1\. Low, and high, respectively.

2\. Almost all very big stuff, most big stuff, some medium stuff and very
little small stuff, where "medium" is around the size of the Chelyabinsk one
(~20m).

3\. Decades for very big stuff, years for big stuff, very very variable for
everything else.

4\. Nothing. Plenty, in theory, but we haven't got around to setting any of it
up yet. Knocking them sideways so they miss us is the current best bet, iirc.

5\. No.

6\. Low, assuming you're not going to live past your 90s (which is a
potentially dubious assumption).

------
sammalloy
The article strangely neglected to mention that June 30 is Asteroid Day:

[https://en.wikipedia.org/wiki/Asteroid_Day](https://en.wikipedia.org/wiki/Asteroid_Day)

“Asteroid Day aims to raise awareness about asteroids and what can be done to
protect the Earth, its families, communities, and future generations from a
catastrophic event.”

------
winrid
My understanding is the amount of money we spend on this kind of defense is
hilariously low. Like, less than the cost of running a McDonalds low.

------
mturmon
NASA has a mandate to address the NEO problem. See
[https://cneos.jpl.nasa.gov/](https://cneos.jpl.nasa.gov/)

The main tool is change detection in robotic optical telescope surveys, which
have scientific uses as well.

------
UI_at_80x24
When I was a pre-teen I witnessed a phenomenal event that I never saw
discussed on the evening news the next day.
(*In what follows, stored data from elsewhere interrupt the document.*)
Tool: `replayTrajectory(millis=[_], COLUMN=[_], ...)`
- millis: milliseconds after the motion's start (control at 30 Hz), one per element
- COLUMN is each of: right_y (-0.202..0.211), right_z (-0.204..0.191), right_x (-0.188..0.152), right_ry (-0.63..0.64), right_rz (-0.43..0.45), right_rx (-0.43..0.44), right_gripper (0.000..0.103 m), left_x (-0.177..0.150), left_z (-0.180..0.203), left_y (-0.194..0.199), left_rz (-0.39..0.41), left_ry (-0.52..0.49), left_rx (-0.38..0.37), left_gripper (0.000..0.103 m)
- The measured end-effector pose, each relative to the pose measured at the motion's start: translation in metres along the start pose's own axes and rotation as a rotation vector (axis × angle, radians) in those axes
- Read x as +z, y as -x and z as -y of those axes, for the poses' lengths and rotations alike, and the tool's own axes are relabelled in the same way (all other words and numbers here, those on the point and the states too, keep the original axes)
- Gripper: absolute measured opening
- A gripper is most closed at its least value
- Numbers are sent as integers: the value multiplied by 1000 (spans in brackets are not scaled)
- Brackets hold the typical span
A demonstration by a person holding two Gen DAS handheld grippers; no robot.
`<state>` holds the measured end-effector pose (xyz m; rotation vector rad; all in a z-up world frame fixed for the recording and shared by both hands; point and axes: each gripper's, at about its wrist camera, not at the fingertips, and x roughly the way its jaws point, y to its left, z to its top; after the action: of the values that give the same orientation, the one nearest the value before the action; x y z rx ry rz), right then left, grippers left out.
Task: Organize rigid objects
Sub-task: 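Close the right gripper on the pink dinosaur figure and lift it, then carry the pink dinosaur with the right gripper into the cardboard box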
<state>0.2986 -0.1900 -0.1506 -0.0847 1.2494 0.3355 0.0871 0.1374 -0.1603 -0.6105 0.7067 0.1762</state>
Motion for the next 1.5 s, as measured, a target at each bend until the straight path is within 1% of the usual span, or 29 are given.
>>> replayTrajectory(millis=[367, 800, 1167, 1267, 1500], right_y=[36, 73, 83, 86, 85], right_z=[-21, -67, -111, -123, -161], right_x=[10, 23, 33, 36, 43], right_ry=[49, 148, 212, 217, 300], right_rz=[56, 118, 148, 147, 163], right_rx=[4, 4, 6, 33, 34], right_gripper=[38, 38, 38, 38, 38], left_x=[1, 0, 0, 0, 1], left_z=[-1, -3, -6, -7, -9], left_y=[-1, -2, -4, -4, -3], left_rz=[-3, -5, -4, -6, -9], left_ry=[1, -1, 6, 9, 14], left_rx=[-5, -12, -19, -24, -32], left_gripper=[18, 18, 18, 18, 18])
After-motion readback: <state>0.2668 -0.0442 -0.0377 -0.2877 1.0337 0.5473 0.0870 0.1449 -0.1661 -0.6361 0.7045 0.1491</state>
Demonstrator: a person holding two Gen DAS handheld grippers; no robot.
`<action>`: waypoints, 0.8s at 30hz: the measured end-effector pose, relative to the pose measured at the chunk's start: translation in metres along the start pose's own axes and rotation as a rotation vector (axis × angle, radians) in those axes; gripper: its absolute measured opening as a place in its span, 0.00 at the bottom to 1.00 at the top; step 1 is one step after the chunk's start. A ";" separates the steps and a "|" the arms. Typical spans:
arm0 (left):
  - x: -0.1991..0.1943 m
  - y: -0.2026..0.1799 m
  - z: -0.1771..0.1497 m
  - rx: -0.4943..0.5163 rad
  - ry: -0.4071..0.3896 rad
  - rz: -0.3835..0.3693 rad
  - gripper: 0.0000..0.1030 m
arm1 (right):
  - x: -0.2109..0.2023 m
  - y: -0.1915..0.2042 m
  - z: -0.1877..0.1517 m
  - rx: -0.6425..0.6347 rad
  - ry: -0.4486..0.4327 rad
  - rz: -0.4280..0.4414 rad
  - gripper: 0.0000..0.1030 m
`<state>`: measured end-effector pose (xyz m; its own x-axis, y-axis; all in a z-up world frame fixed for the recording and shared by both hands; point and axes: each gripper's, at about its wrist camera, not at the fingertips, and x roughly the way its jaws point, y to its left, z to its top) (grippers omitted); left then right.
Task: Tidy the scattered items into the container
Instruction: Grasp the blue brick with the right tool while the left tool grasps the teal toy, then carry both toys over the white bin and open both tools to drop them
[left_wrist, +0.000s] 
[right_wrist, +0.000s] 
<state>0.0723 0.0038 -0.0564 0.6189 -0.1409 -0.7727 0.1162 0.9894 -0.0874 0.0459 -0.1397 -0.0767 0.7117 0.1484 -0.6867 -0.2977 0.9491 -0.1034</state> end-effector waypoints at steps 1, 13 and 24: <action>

I saw a meteor skip off the
atmosphere.

It was the summertime (northern hemisphere) around the year 1982. I was
'camping' in the backyard with a friend and while we were running around the
neighbourhood we saw a very large rocky object in space.

We were facing south and at an angle between 20-45 degrees above the horizon
there was a large (size of tennis ball at arm's length) orange-red object
covered in impact craters moving towards the horizon. The object bounced twice
and then disappeared in a westerly direction past the horizon. The bounce (or
skip) was small (maybe half the diameter of the meteor).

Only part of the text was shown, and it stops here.